Records from a data collection:
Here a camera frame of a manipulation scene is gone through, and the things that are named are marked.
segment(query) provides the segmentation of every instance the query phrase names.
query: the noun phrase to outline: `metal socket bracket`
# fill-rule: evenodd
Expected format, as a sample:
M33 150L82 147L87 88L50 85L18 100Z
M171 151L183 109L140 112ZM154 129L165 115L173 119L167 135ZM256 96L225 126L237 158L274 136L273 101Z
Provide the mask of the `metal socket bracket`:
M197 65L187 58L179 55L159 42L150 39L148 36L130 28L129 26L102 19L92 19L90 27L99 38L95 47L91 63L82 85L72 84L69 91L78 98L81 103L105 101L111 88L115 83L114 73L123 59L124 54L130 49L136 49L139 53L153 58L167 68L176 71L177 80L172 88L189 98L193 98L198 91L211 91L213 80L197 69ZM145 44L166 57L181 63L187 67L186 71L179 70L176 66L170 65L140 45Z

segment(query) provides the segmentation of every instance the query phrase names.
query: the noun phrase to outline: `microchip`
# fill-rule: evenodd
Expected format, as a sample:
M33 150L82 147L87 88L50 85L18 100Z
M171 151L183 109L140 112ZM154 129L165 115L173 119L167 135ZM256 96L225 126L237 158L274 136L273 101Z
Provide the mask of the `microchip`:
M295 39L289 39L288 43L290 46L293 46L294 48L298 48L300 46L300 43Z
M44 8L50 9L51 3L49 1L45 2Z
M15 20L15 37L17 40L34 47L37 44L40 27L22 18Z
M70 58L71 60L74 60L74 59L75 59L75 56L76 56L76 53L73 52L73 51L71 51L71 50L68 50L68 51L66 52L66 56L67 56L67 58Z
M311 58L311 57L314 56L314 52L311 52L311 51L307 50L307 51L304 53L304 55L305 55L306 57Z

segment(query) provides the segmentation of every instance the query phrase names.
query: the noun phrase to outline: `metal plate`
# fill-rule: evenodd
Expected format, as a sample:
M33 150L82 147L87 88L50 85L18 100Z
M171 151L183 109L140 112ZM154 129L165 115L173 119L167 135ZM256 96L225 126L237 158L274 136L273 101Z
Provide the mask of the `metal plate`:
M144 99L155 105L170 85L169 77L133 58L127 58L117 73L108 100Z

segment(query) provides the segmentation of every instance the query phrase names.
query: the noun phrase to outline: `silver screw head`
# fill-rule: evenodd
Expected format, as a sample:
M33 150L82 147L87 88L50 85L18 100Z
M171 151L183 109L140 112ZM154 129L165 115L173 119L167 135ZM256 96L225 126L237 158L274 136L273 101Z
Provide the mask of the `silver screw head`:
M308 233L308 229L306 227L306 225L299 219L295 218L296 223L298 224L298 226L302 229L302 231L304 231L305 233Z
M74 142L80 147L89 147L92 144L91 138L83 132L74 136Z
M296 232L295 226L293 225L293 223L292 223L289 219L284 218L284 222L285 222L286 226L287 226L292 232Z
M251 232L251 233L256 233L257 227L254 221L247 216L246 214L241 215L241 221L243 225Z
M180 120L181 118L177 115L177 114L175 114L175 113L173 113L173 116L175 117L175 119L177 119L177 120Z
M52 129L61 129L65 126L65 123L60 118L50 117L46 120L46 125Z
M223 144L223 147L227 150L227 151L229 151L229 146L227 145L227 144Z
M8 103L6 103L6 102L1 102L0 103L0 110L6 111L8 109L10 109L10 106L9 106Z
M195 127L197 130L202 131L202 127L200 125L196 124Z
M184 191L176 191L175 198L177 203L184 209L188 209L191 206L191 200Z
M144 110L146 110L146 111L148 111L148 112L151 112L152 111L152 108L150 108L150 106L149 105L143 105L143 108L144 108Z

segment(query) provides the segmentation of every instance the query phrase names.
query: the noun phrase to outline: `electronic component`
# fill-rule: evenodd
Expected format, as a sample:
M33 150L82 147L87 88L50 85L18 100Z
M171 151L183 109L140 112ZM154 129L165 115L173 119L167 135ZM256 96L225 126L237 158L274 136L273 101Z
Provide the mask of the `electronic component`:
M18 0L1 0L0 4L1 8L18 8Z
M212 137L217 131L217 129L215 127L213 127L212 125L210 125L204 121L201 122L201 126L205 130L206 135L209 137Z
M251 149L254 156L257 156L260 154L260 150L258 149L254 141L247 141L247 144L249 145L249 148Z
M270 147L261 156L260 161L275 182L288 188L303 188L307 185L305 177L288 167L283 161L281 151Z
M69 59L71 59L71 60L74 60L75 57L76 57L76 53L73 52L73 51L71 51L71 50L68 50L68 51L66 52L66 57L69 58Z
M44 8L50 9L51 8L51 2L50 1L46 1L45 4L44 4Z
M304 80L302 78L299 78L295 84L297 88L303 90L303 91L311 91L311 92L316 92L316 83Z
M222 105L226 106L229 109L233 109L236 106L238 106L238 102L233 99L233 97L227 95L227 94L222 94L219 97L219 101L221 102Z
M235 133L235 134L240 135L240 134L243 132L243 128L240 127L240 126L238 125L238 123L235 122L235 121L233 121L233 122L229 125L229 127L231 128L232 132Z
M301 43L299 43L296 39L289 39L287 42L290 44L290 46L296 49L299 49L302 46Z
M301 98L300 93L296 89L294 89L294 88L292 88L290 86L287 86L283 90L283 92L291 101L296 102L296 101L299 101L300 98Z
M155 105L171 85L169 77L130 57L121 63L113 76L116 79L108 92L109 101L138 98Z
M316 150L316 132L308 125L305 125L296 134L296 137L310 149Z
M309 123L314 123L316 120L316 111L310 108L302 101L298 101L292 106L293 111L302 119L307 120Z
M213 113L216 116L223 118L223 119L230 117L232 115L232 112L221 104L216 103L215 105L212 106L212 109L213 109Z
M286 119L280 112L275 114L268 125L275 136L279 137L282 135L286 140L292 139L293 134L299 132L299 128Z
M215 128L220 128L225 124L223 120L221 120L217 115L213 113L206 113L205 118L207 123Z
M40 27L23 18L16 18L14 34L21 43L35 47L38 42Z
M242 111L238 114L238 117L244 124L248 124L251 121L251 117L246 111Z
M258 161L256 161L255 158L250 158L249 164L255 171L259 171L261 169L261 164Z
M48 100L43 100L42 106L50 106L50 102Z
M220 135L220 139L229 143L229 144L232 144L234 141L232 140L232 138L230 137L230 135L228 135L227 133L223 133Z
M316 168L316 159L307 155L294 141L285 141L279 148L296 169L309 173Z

EXERCISE DETAILS | Print every line you see above, exactly as written.

WRITTEN REPLY |
Here a camera frame of a manipulation scene is gone through, and the things that are named are marked.
segment(query) provides the segmentation of every instance the query phrase names.
query: the noun phrase to outline: `metal socket bracket`
# fill-rule: evenodd
Expected format, as a sample:
M33 150L82 147L87 88L50 85L18 100Z
M171 151L183 109L140 112ZM154 129L165 115L173 119L167 135ZM256 96L225 126L237 158L274 136L273 101Z
Provide the mask of the `metal socket bracket`:
M197 65L187 58L179 55L159 42L150 39L148 36L130 28L129 26L102 19L92 19L90 27L99 38L95 47L91 63L82 85L72 84L69 91L78 98L81 103L105 101L111 88L115 83L114 73L123 59L124 54L130 49L136 49L139 53L153 58L167 68L176 71L177 80L172 88L189 98L193 98L198 91L211 91L213 80L197 69ZM145 44L166 57L181 63L187 67L186 71L179 70L176 66L170 65L140 45Z

segment(query) provides the segmentation of every instance the query phrase names.
query: the noun phrase to outline: `microchip`
# fill-rule: evenodd
Expected format, as a sample:
M33 150L82 147L87 88L50 85L18 100Z
M171 151L183 109L140 112ZM154 129L165 115L173 119L167 135ZM256 96L225 126L237 158L274 136L273 101Z
Provide the mask of the `microchip`:
M295 39L289 39L288 43L290 46L293 46L294 48L298 48L300 46L300 43Z
M44 8L50 9L51 3L49 1L45 2Z
M15 20L15 37L17 40L34 47L37 44L40 27L22 18Z
M70 58L71 60L74 60L74 59L75 59L75 56L76 56L76 53L73 52L73 51L71 51L71 50L68 50L68 51L66 52L66 56L67 56L67 58Z
M311 58L311 57L314 56L314 52L311 52L311 51L307 50L307 51L304 53L304 55L305 55L306 57Z

segment(query) provides the segmentation of every instance the query phrase names.
query: the noun phrase to outline: `metal plate`
# fill-rule: evenodd
Expected format, as a sample:
M33 150L82 147L87 88L50 85L18 100Z
M171 151L183 109L140 112ZM154 129L165 115L173 119L167 135ZM256 96L225 126L237 158L274 136L273 101Z
Provide the mask of the `metal plate`:
M144 99L155 105L170 85L169 77L133 58L127 58L117 73L108 100Z

segment(query) provides the segmentation of every instance the query phrase names.
query: the noun phrase to outline: `silver screw head`
# fill-rule: evenodd
Expected format, as a sample:
M33 150L82 147L87 88L50 85L18 100Z
M171 151L183 109L140 112ZM154 129L165 115L173 119L167 135ZM256 96L225 126L237 158L274 136L273 101Z
Provide the mask of the `silver screw head`:
M308 233L308 229L306 227L306 225L299 219L295 218L296 223L298 224L298 226L302 229L302 231L304 231L305 233Z
M74 142L80 147L89 147L92 144L91 138L83 132L74 136Z
M296 232L295 226L293 225L293 223L292 223L289 219L284 218L284 222L285 222L286 226L287 226L292 232Z
M251 232L251 233L256 233L257 227L254 221L247 216L246 214L241 215L241 221L243 225Z
M180 120L181 118L177 115L177 114L175 114L175 113L173 113L173 116L175 117L175 119L177 119L177 120Z
M52 129L61 129L65 126L65 123L60 118L50 117L46 120L46 125Z
M223 144L223 147L227 150L227 151L229 151L229 146L227 145L227 144Z
M8 103L6 103L6 102L1 102L0 103L0 110L6 111L8 109L10 109L10 106L9 106Z
M195 127L197 130L202 131L202 127L200 125L196 124Z
M184 191L176 191L175 198L177 203L184 209L188 209L191 206L191 200Z
M144 110L146 110L146 111L148 111L148 112L151 112L152 111L152 108L150 108L150 106L149 105L143 105L143 108L144 108Z

segment(query) provides the segmentation of every instance the query phrase names.
query: the noun phrase to outline: `electronic component`
# fill-rule: evenodd
Expected format, as a sample:
M33 150L82 147L87 88L50 85L18 100Z
M171 151L183 109L140 112ZM154 129L165 115L173 119L167 135ZM256 96L225 126L237 158L274 136L273 101Z
Provide the mask of the `electronic component`:
M18 0L1 0L0 4L1 8L18 8Z
M212 137L217 131L217 129L215 127L213 127L212 125L210 125L204 121L201 122L201 126L205 130L206 135L209 137Z
M251 149L254 156L257 156L260 154L260 150L258 149L254 141L247 141L247 144L249 145L249 148Z
M270 147L261 156L260 161L275 182L288 188L303 188L307 185L305 177L288 167L283 161L281 151Z
M69 59L71 59L71 60L74 60L75 57L76 57L76 53L73 52L73 51L71 51L71 50L68 50L68 51L66 52L66 57L69 58Z
M44 8L50 9L51 8L51 2L50 1L46 1L45 4L44 4Z
M304 80L302 78L299 78L295 84L297 88L303 90L303 91L311 91L311 92L316 92L316 83Z
M222 105L226 106L229 109L233 109L236 106L238 106L238 102L233 99L233 97L227 95L227 94L222 94L219 97L219 101L221 102Z
M235 133L235 134L240 135L240 134L243 132L243 128L240 127L240 126L238 125L238 123L235 122L235 121L233 121L233 122L229 125L229 127L231 128L232 132Z
M301 43L299 43L296 39L289 39L287 42L290 44L290 46L296 49L299 49L302 46Z
M301 98L300 93L296 89L294 89L294 88L292 88L290 86L287 86L283 90L283 92L291 101L296 102L296 101L299 101L300 98Z
M155 105L171 85L169 77L130 57L121 63L113 76L116 79L108 92L109 101L138 98Z
M316 150L316 132L308 125L305 125L296 134L296 137L310 149Z
M309 123L314 123L316 120L316 111L310 108L302 101L298 101L292 106L293 111L302 119L307 120Z
M213 113L216 116L223 118L223 119L230 117L232 115L232 112L221 104L216 103L215 105L212 106L212 109L213 109Z
M286 119L280 112L275 114L268 125L275 136L279 137L282 135L286 140L292 139L293 134L299 132L299 128Z
M215 128L220 128L225 124L223 120L221 120L217 115L213 113L206 113L205 118L207 123Z
M40 27L23 18L16 18L14 34L21 43L35 47L38 42Z
M242 111L238 114L238 117L244 124L248 124L251 121L251 117L246 111Z
M258 161L256 161L255 158L250 158L249 164L255 171L259 171L261 169L261 164Z
M48 100L43 100L42 106L50 106L50 102Z
M220 135L220 139L229 143L229 144L232 144L234 141L232 140L232 138L230 137L230 135L228 135L227 133L223 133Z
M316 168L316 159L307 155L294 141L285 141L279 148L296 169L309 173Z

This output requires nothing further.